Loan Activities of Banks
A small portion of deposits is kept as deposits by banks. In India, for example, banks now keep about 15% of their deposits in cash. This is kept as a reserve to compensate depositors who come to the bank to withdraw money on any given day. Because just a small percentage of the bank’s many depositors come to withdraw cash on any given day, the bank is able to handle this cash.
Banks use the majority of deposits to provide loans. Loans for a wide range of economic activities are in high demand. Deposits are used by banks to address the needs of consumers who need loans. Banks act as a middleman between individuals who have excess funds (depositors) and those who require these monies (the borrowers). A higher rate is charged on loans than they do on deposits.
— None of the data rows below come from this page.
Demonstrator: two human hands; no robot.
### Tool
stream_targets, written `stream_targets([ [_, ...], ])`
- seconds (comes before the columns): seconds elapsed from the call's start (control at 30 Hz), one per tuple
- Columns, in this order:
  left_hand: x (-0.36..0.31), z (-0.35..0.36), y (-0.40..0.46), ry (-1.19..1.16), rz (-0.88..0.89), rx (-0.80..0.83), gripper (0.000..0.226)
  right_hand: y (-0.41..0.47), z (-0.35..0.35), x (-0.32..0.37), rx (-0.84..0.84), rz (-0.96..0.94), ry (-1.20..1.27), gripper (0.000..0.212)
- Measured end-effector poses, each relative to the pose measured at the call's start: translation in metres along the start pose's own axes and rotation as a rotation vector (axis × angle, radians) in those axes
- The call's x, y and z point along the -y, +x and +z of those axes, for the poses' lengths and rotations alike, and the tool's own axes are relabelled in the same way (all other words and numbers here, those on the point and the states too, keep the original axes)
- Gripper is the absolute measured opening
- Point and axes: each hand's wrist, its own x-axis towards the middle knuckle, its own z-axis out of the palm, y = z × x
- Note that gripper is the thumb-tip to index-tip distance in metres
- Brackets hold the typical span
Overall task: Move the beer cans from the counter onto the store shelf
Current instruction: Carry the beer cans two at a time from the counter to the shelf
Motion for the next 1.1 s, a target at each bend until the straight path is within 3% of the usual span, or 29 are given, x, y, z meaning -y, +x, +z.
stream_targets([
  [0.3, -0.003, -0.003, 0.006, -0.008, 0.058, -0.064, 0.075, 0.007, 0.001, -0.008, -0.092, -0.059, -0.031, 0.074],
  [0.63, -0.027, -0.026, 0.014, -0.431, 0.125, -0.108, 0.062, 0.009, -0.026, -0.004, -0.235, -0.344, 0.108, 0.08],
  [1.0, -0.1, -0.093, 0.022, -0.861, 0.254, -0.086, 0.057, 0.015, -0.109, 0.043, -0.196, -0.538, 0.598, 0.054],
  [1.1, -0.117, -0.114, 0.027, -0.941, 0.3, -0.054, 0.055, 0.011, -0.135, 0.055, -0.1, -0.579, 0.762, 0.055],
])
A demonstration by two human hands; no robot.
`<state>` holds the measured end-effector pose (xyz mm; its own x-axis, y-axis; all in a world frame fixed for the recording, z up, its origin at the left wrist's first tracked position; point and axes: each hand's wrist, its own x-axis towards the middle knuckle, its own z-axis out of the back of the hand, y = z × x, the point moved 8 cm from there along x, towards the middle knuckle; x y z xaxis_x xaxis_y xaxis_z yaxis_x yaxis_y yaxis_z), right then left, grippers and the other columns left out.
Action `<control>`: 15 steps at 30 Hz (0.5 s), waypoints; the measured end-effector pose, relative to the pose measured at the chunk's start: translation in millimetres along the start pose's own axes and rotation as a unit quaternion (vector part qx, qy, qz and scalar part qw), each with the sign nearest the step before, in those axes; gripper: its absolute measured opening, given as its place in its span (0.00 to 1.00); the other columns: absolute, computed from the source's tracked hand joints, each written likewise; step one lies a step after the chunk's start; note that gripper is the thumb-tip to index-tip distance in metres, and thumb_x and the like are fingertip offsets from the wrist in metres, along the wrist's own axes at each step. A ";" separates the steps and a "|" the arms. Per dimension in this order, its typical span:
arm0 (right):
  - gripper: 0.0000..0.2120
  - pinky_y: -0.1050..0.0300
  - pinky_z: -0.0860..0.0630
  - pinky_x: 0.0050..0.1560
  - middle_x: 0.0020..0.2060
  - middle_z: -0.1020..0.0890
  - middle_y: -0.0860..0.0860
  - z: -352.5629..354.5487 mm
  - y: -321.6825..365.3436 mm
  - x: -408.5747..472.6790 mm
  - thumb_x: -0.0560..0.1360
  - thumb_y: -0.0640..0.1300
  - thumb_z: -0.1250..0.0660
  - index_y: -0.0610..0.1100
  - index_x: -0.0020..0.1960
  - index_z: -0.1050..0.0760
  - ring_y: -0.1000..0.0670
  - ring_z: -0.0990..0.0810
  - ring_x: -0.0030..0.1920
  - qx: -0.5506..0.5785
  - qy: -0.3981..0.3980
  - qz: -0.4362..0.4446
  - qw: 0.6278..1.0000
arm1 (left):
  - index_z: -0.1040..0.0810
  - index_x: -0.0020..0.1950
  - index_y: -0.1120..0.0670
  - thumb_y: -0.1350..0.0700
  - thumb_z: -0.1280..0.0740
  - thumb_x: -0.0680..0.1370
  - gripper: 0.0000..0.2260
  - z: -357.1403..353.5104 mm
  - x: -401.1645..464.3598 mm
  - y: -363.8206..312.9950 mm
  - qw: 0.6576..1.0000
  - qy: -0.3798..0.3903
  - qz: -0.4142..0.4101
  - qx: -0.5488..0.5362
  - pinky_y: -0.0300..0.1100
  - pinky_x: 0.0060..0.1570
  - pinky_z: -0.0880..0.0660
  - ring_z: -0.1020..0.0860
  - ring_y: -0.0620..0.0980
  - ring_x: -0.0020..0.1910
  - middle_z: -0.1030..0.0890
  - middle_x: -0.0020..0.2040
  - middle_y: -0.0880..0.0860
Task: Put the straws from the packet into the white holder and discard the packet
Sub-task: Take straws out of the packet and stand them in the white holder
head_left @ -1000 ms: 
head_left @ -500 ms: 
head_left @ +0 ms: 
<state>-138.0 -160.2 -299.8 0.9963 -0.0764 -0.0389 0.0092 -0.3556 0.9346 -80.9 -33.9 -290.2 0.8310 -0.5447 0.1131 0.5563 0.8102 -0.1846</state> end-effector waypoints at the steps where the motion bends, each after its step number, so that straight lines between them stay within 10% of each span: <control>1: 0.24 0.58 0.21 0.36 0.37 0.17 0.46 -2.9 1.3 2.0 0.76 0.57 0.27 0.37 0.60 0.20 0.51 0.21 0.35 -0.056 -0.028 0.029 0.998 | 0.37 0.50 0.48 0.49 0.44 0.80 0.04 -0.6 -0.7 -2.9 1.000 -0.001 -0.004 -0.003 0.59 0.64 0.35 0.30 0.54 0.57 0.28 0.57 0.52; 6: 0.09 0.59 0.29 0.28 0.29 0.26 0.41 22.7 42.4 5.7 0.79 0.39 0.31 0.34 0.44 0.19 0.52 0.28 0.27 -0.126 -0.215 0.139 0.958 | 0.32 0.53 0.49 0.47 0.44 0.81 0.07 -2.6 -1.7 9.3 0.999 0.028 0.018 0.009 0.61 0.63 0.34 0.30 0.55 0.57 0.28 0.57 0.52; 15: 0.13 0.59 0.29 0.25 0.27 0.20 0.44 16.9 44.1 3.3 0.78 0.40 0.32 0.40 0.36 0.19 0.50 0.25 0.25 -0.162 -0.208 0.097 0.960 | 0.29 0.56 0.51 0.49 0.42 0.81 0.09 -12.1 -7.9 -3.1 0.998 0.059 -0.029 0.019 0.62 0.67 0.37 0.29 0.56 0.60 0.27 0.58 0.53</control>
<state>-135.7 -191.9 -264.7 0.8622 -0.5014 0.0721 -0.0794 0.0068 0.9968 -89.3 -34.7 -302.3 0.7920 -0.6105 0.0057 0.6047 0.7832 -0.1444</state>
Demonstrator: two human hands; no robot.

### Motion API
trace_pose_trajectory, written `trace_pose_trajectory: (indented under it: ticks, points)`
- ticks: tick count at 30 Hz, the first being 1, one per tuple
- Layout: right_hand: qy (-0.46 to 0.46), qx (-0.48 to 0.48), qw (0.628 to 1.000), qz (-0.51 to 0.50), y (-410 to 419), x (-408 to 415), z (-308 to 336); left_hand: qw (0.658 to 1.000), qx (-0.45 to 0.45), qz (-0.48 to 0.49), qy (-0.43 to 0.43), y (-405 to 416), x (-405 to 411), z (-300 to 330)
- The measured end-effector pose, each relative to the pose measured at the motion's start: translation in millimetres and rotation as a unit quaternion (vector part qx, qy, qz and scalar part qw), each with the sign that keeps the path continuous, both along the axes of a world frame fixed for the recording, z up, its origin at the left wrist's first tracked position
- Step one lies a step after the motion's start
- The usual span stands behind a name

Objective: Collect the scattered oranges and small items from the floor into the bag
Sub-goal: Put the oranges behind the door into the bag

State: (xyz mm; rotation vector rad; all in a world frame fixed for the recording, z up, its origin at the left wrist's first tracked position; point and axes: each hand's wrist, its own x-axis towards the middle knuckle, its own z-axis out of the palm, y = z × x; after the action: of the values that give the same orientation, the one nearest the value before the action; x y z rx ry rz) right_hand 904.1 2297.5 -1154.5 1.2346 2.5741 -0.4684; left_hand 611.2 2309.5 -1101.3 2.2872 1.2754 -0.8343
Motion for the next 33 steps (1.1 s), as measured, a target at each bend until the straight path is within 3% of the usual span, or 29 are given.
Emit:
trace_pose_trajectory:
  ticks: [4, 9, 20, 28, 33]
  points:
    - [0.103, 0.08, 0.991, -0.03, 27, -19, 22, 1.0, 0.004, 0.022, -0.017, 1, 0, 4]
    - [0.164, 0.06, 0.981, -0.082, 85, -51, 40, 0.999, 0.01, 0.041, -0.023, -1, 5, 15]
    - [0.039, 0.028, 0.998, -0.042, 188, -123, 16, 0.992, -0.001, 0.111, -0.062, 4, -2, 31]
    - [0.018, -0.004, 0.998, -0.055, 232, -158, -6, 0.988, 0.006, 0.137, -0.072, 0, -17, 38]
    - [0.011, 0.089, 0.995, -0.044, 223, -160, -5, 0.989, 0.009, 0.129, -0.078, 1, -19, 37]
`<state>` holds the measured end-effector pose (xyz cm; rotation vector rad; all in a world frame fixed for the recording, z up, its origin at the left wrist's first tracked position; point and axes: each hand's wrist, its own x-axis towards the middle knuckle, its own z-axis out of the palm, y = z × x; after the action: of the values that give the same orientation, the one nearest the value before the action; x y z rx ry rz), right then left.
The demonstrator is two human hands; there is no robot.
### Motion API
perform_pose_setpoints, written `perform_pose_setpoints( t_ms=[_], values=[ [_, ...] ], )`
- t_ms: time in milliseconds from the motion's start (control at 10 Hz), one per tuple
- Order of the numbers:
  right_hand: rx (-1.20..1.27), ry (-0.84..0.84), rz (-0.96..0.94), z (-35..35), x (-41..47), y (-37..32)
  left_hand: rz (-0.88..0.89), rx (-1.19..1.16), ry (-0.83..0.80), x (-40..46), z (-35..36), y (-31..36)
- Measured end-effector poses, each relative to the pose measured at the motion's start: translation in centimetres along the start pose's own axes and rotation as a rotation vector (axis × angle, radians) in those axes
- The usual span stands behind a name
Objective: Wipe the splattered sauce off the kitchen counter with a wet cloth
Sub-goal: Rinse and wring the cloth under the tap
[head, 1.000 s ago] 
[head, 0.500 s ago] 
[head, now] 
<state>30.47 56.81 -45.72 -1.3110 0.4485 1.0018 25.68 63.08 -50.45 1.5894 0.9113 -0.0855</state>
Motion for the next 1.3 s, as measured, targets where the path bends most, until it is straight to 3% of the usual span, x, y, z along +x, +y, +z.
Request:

The difference between what they charge borrowers and what they pay depositors is their principal source of income.
Crop production is the principal source of credit in rural communities. Crop cultivation entails significant costs for seeds, fertilizers, pesticides, water, energy, and equipment repair, among other things. Between the time the farmers purchase these inputs and the time they sell the harvest, there is a minimum of three to four months. Crop loans are typically taken at the start of the season and repaid after harvest. The amount of money needed to repay the loan is mostly determined by the amount of money earned from farming.
A debt trap is a scenario in which it is difficult or impossible to repay a debt, usually due to high-interest payments that prevent principal repayment. In this circumstance, credit forces the borrower into a situation from which he or she will have a difficult time recovering. In one case, credit aids in the increase of earnings, making the person better off than before. In another case, credit is used to force a person into a debt trap due to crop failure.
Loan Activities of Banks
Loan Activities of Banks: Money is an enthralling subject full of enigmas. For the pupils, it is critical to capture this element. The evolution of money and how different forms were employed at different times is a fascinating topic. Modern money is intertwined with the banking system. Credit is a critical component of economic life, thus it’s vital to grasp the notion first. Another important aspect of credit is that it is available to everyone, including the poor, and on reasonable terms. We must emphasize that this is a people’s right and that without it, a big portion of the population would be excluded from the development process.